Jamarstvo (caving) is very cool activity itself, but what makes it even more fascinating is the diversity of places where we go for the trainings. Although the Rakov Škocjan is not exactly the cave, but it was an ideal place to train the ascending and descending techniques on a rope, while enjoying the warm spring day. Besides the technical features of the place the surrounding landscape was worth coming itself – the canyon with a creek, that once was a cave. In the places, where the ceiling collapsed not completely, two natural bridges were created. Leaving the peaceful meadow, the river flows through this place, which used to be a cave long time ago, until it hides again in the other cave a little bit further downstream. It was a little bit weird to see the remains of stalactites on the wall in the daylight, with trees behind your back, but it is said this is the destiny of all the caves. With time passing they move closer to the surface until “open” completely to the sunlight.
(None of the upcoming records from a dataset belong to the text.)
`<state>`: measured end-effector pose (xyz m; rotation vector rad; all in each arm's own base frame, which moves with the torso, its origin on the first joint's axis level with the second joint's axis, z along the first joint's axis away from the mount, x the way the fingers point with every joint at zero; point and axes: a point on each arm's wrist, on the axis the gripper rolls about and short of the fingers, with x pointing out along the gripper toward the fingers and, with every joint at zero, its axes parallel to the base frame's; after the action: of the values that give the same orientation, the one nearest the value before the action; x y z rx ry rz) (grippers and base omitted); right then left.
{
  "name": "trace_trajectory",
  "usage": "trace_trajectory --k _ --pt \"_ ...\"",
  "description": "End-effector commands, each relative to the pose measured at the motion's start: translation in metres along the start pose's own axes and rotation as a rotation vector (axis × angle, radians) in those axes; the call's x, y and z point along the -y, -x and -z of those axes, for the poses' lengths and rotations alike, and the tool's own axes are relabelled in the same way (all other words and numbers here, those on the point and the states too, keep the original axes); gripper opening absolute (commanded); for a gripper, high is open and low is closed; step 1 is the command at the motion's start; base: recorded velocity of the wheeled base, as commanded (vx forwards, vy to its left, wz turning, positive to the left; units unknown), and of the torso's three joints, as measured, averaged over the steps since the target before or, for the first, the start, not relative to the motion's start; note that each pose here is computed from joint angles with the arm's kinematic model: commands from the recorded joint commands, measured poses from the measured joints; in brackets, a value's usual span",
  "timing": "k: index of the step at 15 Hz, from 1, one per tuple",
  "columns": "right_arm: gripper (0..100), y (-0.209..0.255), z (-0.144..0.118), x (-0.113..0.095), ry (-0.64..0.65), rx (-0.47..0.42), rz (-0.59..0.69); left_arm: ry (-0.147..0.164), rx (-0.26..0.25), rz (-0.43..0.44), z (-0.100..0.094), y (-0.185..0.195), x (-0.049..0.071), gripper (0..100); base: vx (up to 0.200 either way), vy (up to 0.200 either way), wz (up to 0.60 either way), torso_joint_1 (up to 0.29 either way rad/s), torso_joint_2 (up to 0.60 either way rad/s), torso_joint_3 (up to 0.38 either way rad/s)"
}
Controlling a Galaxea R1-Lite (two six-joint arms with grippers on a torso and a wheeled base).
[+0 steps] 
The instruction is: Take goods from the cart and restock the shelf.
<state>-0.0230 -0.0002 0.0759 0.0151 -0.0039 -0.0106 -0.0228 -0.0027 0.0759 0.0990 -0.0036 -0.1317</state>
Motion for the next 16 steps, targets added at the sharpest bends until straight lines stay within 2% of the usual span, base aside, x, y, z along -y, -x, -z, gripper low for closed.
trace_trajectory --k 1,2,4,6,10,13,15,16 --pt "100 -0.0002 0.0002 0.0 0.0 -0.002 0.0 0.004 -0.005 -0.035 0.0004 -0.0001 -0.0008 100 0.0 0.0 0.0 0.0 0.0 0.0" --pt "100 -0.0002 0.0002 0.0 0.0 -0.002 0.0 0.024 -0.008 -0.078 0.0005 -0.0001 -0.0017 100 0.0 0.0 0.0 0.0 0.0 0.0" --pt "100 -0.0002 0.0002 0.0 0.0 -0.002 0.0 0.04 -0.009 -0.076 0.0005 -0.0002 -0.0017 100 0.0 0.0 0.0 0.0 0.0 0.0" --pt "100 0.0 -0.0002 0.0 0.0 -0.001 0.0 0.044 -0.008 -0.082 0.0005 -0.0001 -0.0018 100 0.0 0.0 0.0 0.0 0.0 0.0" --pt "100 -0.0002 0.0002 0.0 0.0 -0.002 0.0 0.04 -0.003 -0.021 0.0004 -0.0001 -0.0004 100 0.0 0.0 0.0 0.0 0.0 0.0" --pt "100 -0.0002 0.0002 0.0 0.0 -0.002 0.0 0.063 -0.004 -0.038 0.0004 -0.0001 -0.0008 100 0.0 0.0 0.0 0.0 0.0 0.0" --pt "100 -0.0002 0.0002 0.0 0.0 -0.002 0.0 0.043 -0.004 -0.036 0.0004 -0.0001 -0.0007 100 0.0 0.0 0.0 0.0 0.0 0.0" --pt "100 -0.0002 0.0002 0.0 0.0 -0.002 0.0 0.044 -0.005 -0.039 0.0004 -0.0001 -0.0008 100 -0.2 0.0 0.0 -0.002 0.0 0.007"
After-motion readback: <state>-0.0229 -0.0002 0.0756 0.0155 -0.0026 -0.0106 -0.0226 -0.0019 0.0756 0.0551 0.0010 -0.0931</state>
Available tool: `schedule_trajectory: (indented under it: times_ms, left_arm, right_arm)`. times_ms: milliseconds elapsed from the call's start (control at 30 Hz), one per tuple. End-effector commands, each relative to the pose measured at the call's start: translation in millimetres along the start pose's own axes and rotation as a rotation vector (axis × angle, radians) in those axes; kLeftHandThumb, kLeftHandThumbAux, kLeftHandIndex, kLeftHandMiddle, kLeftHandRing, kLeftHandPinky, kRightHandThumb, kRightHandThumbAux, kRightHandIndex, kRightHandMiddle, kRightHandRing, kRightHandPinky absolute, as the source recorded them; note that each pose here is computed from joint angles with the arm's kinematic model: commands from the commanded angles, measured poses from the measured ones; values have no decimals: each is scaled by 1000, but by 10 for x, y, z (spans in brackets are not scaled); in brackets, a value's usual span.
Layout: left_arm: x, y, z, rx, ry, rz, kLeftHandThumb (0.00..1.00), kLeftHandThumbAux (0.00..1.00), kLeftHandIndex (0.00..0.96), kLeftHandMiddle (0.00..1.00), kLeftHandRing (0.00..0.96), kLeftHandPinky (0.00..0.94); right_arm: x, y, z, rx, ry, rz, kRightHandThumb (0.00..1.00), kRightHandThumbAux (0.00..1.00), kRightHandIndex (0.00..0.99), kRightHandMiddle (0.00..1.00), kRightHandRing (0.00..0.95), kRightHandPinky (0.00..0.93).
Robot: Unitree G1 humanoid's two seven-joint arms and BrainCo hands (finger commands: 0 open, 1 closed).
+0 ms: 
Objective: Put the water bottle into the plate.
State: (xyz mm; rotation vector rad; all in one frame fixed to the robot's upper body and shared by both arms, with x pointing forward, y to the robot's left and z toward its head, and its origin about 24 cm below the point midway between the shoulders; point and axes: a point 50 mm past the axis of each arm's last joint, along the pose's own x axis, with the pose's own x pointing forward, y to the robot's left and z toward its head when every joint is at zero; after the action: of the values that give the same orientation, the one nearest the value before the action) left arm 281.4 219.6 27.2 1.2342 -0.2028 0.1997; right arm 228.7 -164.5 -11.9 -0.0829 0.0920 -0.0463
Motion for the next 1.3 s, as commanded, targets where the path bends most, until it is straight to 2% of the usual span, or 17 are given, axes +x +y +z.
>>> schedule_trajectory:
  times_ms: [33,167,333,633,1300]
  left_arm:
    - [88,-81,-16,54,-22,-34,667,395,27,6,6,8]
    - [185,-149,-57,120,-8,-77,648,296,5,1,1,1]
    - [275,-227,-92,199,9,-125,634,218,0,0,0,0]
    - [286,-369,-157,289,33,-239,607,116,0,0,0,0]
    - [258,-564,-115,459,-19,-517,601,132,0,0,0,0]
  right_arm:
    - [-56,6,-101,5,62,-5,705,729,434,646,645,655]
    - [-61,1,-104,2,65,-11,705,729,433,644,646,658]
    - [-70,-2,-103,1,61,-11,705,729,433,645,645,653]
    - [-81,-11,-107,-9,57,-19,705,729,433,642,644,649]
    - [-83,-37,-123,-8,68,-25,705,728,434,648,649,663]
The good thing about the cave is that normally it is so dark that you don’t really see how high it is. Here on the top of 20-metres cliff it was always a kind of battle with myself to start actual descend – the worst moment was when you still have a solid ground under your feet, but should have let it go, and to hang on the rope, hoping that all the sophisticated devices would do their job well. Double check if the rope goes the right way in the stop descender – and here it is the next sidrišče (a station you can anchor yourself to – Slovenian is great in finding its own words for everything, which turns out sometimes to be easier to remember than their English equivalents). So let’s switch the rope, double check again and go further down. On my second descend I found myself oversecured trying to go through the knot – I used everything I had, except the long “popkovina” – the side effect of the security lessons. The fun part starts when you are lacking just a few centimetres of rope to re-attach yourself and should start everything from the beginning. But every mistake is the best lesson for the next time.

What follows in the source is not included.